Task to carry out: Up to and including the line with "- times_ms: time", write out the listing from its first line, minus the pictures.

Exercise data:

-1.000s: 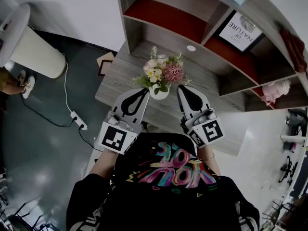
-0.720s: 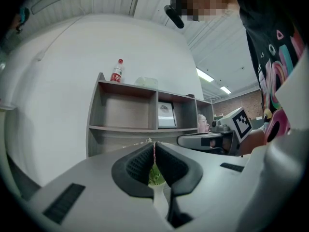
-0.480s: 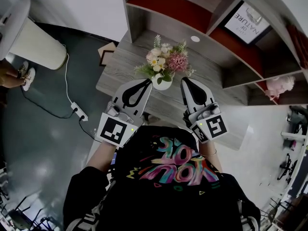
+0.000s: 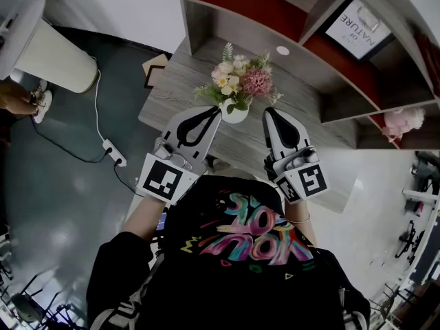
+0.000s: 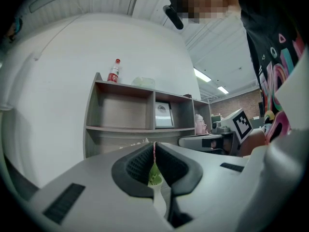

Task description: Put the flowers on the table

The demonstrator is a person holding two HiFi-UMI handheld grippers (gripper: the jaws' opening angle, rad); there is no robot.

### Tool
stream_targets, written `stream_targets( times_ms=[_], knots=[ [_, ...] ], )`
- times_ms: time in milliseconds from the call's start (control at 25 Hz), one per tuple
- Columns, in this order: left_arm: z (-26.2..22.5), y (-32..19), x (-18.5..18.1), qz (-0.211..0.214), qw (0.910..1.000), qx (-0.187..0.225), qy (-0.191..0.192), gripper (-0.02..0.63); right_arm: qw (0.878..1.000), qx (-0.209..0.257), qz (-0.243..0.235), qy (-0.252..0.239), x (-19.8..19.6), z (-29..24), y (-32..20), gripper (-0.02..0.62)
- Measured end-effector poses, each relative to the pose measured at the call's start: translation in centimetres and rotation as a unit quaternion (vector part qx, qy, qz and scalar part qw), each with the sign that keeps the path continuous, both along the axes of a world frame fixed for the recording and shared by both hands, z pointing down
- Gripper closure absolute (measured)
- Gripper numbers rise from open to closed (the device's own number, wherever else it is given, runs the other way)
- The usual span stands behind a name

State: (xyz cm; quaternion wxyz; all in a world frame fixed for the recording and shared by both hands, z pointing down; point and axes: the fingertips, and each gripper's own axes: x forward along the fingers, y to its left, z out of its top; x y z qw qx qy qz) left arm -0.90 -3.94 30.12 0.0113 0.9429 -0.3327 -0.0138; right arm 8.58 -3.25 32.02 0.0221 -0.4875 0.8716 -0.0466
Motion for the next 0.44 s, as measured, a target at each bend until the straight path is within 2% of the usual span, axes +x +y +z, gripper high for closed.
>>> stream_targets(
  times_ms=[440],
  knots=[
    [0.3, 0.23, 0.49, 0.005, 1.0, -0.003, -0.004, 0.574, 1.0, -0.003, -0.001, 0.002, 0.3, 0.24, 0.3, 0.58]
  ],
)
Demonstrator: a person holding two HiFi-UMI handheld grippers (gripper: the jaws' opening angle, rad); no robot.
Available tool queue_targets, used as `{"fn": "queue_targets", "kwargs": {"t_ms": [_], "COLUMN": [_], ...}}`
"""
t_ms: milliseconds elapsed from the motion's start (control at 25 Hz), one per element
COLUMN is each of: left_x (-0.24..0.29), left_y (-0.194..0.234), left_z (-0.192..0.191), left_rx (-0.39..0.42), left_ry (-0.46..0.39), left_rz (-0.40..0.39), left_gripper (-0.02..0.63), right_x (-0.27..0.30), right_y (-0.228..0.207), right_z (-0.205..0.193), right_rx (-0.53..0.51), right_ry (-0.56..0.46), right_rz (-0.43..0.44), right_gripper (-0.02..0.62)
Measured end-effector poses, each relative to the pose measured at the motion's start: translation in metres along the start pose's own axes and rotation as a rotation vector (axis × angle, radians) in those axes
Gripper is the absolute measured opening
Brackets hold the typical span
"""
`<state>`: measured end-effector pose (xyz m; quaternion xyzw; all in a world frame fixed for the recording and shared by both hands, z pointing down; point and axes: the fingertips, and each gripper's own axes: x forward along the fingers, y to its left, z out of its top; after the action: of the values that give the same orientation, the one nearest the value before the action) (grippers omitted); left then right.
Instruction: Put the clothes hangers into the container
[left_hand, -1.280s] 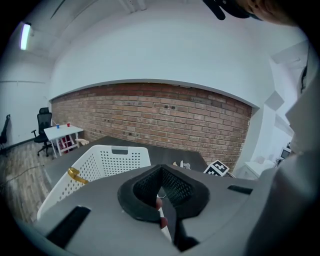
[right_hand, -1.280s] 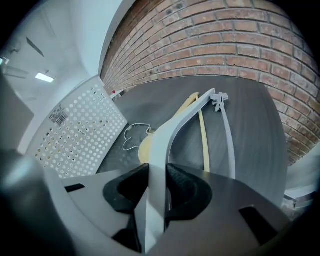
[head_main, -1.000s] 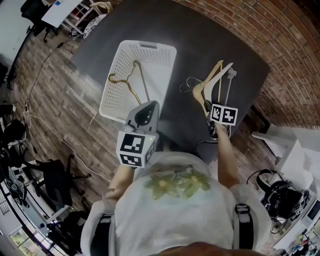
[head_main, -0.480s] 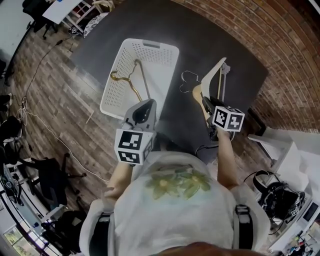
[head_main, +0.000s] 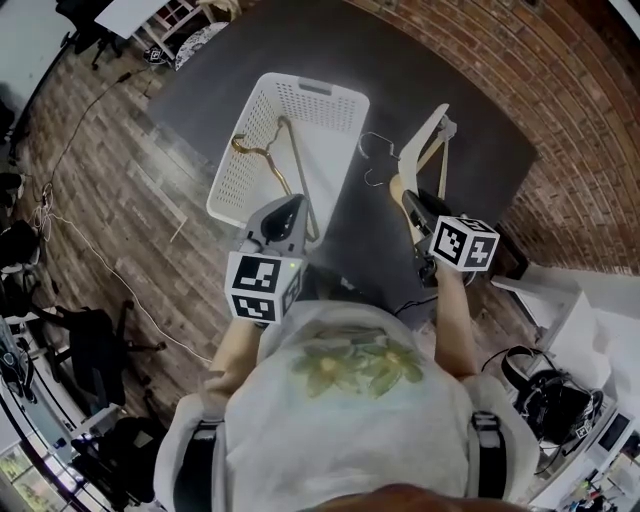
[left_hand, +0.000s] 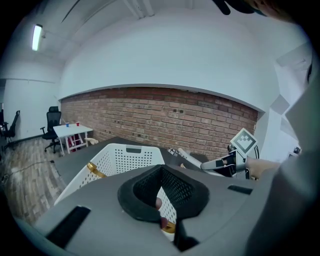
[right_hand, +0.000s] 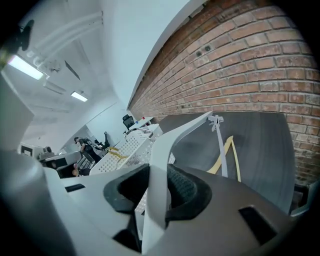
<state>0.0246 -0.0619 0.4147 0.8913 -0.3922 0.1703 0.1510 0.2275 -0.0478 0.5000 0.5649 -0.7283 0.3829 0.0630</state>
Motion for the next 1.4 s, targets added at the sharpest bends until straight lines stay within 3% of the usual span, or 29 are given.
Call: {"fn": "queue_targets", "kwargs": {"t_ms": [960, 1400], "left_x": [-0.028, -0.049], "left_y": [0.024, 0.04], "left_z": [-0.013, -0.018], "left_rx": [-0.016, -0.044], "left_ry": [-0.003, -0.017], "left_rz": [0.039, 0.081], "left_gripper": [0.028, 0.028], "right_x": [-0.022, -0.006], "right_y": [0.111, 0.164], "right_z": [0.034, 0.029], "right_rx": [-0.084, -0.14], "right_ry": [-0.069, -0.032], "right_rz": [0.222, 0.332], "right_gripper": [0.13, 0.13]}}
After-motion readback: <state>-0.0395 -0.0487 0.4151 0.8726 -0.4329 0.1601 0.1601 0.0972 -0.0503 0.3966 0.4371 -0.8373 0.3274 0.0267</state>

Answer to this exercise:
-1.000s: 
-0.720s: 
-0.480s: 
+0.000s: 
+0.000s: 

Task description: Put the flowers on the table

The demonstrator is a person holding two HiFi-UMI handheld grippers (gripper: the jaws' opening angle, rad); there is no robot.

### Tool
stream_targets, written `stream_targets( times_ms=[_], knots=[ [_, ...] ], )`
- times_ms: time in milliseconds from the call's start (control at 25 Hz), one per tuple

The output as shown is complete.